THE PROBLEM:
Your job is to return every line of the listing holding the string "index".

INFORMATION SHOWN:
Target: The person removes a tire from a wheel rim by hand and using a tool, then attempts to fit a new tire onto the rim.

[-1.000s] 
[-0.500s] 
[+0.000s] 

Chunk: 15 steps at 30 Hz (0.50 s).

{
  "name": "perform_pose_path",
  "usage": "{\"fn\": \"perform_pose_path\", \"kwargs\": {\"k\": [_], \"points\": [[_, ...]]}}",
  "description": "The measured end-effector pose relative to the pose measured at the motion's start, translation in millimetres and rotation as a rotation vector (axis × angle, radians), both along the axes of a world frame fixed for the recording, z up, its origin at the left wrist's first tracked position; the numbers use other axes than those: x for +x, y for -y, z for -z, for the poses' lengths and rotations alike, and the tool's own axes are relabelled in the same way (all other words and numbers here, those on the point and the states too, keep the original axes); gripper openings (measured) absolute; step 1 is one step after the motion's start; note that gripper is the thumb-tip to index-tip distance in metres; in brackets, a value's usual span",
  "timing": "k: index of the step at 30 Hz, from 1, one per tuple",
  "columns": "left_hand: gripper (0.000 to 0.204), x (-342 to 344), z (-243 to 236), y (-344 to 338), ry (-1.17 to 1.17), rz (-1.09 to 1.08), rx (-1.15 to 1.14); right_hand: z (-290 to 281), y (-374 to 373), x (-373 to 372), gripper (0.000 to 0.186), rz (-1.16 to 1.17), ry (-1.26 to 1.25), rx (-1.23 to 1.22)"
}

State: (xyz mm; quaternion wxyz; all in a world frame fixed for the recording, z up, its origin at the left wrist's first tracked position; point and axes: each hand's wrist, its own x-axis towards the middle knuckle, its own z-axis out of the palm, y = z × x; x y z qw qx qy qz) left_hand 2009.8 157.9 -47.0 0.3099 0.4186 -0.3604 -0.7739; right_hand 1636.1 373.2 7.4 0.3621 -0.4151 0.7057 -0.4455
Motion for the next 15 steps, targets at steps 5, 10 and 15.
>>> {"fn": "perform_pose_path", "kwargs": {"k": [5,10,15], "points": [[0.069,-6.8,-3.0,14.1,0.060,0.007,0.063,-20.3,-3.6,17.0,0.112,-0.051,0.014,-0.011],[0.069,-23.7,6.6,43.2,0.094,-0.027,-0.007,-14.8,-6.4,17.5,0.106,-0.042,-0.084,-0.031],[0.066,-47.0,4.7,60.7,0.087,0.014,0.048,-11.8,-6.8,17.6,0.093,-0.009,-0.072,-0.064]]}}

ANSWER SECTION:
  "description": "The measured end-effector pose relative to the pose measured at the motion's start, translation in millimetres and rotation as a rotation vector (axis × angle, radians), both along the axes of a world frame fixed for the recording, z up, its origin at the left wrist's first tracked position; the numbers use other axes than those: x for +x, y for -y, z for -z, for the poses' lengths and rotations alike, and the tool's own axes are relabelled in the same way (all other words and numbers here, those on the point and the states too, keep the original axes); gripper openings (measured) absolute; step 1 is one step after the motion's start; note that gripper is the thumb-tip to index-tip distance in metres; in brackets, a value's usual span",
  "timing": "k: index of the step at 30 Hz, from 1, one per tuple",

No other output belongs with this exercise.